> [DIRECTIONS FOR THIS TASK]: Please set the lines down again exactly, from the top of the entries through the line that contains "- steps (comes".

> [INFORMATION SHOWN]:

==========

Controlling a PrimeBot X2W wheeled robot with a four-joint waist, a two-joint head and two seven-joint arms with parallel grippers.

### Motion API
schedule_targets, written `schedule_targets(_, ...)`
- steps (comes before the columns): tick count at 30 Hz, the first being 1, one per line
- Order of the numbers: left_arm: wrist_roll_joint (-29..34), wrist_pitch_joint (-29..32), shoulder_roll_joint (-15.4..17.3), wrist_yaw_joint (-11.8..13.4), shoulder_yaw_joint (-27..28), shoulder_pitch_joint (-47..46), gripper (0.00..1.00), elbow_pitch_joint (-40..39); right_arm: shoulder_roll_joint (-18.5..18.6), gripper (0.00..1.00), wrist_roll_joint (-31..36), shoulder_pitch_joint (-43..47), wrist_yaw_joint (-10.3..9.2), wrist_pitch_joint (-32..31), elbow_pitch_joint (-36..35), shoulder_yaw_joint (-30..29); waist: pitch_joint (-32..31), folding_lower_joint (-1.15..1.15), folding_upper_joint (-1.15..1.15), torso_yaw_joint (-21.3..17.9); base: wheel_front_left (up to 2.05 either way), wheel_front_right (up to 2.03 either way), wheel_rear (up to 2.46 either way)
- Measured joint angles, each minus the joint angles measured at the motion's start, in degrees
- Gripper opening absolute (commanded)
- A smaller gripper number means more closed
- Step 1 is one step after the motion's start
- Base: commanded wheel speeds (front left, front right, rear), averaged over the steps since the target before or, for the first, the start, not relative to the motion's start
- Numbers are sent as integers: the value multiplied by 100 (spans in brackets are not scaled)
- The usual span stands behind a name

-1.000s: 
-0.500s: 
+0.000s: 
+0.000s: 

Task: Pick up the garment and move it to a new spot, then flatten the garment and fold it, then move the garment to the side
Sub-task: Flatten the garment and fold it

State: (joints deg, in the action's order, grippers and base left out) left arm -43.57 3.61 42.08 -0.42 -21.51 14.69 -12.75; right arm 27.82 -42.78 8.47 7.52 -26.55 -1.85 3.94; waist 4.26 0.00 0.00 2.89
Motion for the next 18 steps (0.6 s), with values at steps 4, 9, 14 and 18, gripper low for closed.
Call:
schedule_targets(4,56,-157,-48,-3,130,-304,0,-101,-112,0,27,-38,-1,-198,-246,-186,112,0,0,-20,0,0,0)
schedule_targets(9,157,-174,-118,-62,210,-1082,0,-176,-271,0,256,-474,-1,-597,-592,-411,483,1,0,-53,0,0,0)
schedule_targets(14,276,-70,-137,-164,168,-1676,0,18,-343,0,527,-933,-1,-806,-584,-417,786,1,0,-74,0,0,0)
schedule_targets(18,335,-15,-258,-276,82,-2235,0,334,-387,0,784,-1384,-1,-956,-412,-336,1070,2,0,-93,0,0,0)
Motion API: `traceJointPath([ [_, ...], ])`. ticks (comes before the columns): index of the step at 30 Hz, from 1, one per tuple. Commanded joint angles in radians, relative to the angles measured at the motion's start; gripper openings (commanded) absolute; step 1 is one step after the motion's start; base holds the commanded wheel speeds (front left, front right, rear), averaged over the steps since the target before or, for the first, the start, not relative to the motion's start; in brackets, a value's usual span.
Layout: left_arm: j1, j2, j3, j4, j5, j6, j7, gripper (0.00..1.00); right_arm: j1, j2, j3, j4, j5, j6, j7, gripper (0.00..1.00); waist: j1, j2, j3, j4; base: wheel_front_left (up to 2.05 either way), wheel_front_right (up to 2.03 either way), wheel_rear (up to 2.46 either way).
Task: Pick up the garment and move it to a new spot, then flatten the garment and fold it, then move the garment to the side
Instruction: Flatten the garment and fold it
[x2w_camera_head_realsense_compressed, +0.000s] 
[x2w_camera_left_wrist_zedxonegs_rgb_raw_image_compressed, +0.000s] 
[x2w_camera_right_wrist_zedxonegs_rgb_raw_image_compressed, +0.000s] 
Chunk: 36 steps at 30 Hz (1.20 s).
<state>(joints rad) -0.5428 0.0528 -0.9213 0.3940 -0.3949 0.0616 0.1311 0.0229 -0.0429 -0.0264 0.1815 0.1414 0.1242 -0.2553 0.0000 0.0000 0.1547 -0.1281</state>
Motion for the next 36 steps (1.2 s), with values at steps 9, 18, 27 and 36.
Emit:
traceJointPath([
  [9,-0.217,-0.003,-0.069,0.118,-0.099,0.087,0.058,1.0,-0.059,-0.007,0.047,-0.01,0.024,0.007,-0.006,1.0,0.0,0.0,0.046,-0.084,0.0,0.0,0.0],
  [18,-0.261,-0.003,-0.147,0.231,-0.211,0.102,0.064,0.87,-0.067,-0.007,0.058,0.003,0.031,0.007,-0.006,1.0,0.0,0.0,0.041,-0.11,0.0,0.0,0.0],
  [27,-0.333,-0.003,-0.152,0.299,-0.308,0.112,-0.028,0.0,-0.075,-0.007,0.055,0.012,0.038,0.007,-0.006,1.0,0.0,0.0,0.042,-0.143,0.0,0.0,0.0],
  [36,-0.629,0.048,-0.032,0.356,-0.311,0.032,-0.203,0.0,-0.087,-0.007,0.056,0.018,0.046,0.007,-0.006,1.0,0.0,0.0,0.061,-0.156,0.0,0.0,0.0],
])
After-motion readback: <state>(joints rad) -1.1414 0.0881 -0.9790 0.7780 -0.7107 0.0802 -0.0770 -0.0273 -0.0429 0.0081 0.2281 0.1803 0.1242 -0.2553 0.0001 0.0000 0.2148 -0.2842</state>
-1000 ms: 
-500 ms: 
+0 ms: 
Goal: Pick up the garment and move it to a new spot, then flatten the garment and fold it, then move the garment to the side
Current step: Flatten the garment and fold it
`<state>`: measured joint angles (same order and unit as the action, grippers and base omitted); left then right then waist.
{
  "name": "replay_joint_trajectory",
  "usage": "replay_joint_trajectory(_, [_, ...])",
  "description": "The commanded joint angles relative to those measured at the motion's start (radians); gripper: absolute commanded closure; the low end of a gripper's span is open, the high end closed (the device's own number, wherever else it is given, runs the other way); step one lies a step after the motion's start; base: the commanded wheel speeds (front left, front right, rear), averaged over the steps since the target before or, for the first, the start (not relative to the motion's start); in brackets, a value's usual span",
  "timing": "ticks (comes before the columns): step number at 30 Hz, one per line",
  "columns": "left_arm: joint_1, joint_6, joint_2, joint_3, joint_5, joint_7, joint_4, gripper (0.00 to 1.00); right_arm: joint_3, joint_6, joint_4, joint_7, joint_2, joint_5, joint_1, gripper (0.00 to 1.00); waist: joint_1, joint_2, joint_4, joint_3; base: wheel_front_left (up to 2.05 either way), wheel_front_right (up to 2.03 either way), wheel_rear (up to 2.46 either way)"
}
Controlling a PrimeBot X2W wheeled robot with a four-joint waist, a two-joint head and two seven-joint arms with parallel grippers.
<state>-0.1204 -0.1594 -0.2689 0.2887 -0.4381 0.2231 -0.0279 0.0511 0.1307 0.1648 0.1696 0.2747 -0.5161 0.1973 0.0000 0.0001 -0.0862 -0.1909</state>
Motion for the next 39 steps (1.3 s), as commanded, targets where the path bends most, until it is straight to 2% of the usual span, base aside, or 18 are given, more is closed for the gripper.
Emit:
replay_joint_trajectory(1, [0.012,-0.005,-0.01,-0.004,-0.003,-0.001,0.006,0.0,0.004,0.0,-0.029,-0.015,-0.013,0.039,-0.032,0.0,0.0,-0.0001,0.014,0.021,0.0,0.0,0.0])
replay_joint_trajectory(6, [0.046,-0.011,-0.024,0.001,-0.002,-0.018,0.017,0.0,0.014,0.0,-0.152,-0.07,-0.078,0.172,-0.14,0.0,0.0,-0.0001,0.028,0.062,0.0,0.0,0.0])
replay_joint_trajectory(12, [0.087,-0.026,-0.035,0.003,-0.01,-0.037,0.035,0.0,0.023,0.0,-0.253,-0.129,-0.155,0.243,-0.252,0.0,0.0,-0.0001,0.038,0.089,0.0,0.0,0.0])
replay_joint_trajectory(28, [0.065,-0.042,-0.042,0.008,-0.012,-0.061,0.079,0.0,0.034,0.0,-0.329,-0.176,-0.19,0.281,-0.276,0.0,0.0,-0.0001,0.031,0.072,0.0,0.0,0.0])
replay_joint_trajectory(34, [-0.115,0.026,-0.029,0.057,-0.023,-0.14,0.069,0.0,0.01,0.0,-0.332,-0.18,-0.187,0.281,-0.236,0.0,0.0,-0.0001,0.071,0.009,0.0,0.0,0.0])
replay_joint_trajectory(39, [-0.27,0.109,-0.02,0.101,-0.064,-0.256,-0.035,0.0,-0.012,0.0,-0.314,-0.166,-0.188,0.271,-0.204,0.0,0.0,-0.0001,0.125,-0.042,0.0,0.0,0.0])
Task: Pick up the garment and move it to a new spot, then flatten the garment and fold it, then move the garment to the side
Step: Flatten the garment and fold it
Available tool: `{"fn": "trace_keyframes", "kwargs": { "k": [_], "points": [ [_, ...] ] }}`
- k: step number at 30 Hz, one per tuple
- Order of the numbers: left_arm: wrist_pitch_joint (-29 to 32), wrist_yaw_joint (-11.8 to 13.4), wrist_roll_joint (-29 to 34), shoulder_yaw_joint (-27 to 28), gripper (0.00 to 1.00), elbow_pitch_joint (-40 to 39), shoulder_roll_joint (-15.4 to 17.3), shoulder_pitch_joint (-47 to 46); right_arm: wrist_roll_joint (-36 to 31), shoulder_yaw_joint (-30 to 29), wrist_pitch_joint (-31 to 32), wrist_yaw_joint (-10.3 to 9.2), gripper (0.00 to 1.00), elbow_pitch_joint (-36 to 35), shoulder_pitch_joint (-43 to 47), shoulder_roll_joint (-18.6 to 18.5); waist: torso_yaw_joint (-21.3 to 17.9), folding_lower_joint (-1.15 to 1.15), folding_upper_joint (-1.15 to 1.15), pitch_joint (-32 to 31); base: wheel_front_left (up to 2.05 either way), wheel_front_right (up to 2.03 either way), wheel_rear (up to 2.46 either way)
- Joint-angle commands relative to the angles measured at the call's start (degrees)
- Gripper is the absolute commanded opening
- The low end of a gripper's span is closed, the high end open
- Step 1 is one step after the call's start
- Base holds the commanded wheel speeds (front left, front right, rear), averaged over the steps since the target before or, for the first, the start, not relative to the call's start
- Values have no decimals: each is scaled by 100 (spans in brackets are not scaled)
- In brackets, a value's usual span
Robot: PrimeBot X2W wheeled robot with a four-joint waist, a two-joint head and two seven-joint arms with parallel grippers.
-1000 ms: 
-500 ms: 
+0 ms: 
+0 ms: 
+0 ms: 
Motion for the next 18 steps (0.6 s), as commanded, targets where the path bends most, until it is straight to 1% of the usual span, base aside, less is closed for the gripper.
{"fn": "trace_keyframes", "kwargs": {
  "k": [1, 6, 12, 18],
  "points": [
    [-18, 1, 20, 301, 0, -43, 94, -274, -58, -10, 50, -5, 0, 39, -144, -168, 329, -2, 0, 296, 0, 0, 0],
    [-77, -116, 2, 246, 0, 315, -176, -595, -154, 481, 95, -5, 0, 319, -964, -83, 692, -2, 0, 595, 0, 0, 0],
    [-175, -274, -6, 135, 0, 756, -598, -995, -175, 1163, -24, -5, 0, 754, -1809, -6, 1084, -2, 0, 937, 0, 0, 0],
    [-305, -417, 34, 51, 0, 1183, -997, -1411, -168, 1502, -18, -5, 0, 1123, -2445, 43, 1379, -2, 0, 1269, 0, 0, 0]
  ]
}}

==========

> [TASK RESULT]:
Controlling a PrimeBot X2W wheeled robot with a four-joint waist, a two-joint head and two seven-joint arms with parallel grippers.

### Motion API
schedule_targets, written `schedule_targets(_, ...)`
- steps (comes before the columns): tick count at 30 Hz, the first being 1, one per line

This answer is complete as it stands.